Welcome to WebmasterWorld Guest from 126.96.36.199
Forum Moderators: open
I received a response which said:
"Slurp follows URLs from href anchors in published pages. These nonsense URLs are probably being generated from someone's casual PHP on the server."
Aside from the fact that I resent the suggestion that PHP is inherently a language for spammers, I doubt these links actually exist, and backlinks on google or alltheweb certainly don't exist, and there are no instances of referers to them. So I replied and they then responded:
"The junk URL requests from wm3024 were part of a task checking web servers to characterise their behavior for non-existent pages: do they send a 404 response, a 200 response with an error page, a redirect to an error page, ...? We have cut back greatly on the schedule for this task so you should be seeing far fewer such requests in future, but we do plan to re-check server behavior occasionally."
Does anyone feel that this is not acceptable? I agree there's practically nothing I can do about it, but sending out junk deliberately is not on. Google doesn't need to do this, so why should Inktomi?
As far as I know, *all* search engine spiders must occasionally generate a "bad" URL in order "to characterise [server] behavior for non-existent pages: do they send a 404 response, a 200 response with an error page, a redirect to an error page."
There is a very large number of mis-configured servers on the Web, many of which will not generate a 404-Not Found response under *any* circumstances. This can be caused by a very common and simple mistake in an Apache Error Document directive, or by script-based sites that *always* return a page and a 200-OK response, no matter what URL is requested. Some sites intentionally redirect all nonexistent pages to the home page or to a site map. There are many other examples, too.
But the point is that if a server does not return a 404-Not Found under any circumstances, then the URL-space of that server is practically infinite... There is no URL that can be requested that will not result in a 200-OK response, along with a page of content.
The search engine spiders need to characterize each domain they index to avoid these infinite URL spaces; otherwise, the spider could spend its entire lifetime trying to index a single such site.

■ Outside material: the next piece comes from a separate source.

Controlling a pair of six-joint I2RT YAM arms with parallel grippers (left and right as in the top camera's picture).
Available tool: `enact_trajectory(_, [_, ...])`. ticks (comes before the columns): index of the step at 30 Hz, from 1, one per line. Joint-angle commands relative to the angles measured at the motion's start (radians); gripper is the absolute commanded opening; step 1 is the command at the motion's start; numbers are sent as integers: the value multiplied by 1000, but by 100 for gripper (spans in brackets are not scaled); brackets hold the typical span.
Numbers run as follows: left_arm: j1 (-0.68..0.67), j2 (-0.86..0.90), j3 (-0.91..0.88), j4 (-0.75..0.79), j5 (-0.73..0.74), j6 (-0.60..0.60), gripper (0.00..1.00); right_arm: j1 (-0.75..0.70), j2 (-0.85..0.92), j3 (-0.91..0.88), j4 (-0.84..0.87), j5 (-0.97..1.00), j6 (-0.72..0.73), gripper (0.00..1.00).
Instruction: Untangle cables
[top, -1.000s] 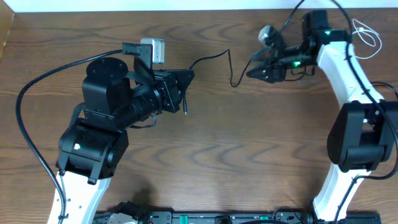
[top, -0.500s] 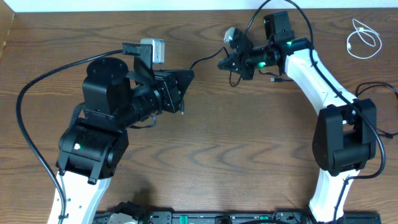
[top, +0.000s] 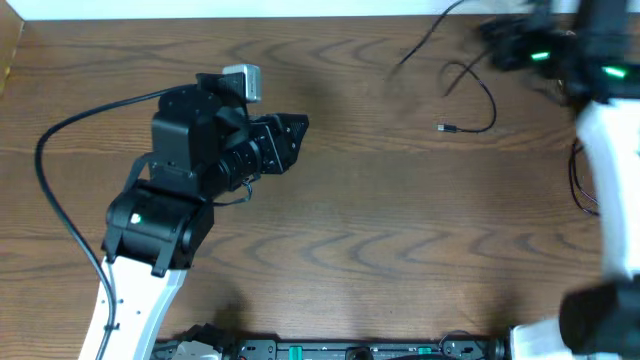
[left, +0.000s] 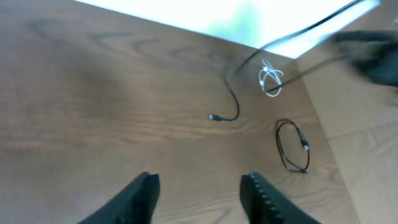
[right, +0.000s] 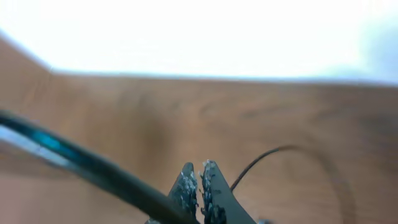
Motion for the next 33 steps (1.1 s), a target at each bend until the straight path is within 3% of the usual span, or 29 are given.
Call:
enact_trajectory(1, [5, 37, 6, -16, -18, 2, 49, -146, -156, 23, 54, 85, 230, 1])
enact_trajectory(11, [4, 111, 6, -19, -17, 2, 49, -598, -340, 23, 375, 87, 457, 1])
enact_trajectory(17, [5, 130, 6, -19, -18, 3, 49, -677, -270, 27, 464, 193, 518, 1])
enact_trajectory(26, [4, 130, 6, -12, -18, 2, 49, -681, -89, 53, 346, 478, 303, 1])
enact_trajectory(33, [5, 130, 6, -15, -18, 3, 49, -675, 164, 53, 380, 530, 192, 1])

If all sites and servers were perfectly-configured, and no sites used dynamically-generated pages, this 404-testing would not be necessary. But with the Web the way it is, 404-testing is a necessary survival tool for search engine spiders.

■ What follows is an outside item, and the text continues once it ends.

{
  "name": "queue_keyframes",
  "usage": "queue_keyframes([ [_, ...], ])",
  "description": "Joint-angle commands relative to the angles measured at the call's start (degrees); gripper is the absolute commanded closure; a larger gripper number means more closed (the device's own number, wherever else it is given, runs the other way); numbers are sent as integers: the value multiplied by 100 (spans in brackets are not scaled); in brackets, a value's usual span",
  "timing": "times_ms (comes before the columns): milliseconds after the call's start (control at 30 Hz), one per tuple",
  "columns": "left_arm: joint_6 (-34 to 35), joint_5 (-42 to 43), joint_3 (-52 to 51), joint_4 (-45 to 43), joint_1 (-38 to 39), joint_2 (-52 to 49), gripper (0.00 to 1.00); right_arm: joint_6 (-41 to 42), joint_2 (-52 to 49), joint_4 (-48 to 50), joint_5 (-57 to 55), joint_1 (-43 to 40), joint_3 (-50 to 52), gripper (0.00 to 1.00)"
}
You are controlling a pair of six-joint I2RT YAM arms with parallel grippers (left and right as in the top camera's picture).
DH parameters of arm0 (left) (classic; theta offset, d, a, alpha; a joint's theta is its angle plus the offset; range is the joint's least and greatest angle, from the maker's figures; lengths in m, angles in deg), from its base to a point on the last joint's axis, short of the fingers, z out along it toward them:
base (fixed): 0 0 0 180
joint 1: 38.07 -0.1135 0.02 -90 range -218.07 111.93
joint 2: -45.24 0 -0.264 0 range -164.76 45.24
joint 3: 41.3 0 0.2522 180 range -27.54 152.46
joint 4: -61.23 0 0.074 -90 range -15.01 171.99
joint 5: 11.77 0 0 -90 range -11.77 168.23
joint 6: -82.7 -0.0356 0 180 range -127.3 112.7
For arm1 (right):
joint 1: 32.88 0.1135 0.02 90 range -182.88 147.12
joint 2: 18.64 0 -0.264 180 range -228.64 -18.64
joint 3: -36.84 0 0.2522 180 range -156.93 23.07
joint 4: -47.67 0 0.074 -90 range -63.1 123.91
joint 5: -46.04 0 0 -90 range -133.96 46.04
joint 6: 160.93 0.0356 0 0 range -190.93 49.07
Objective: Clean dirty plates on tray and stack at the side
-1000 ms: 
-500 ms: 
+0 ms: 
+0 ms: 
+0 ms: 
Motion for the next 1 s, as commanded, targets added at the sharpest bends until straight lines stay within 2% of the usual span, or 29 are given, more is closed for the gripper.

All that said, search engine spiders should 404-test conservatively, and it wouldn't hurt to use an "obvious" initial URL like "/404verification/404test.htmx" for testing whenever possible, or even to use a special user-agent variant to do it... like the way that several of the search engines now uniquely-identify their "fresh bots" and "daily-update bots". Webmasters are less likely to react negatively to spider behaviour that they are informed about and can understand.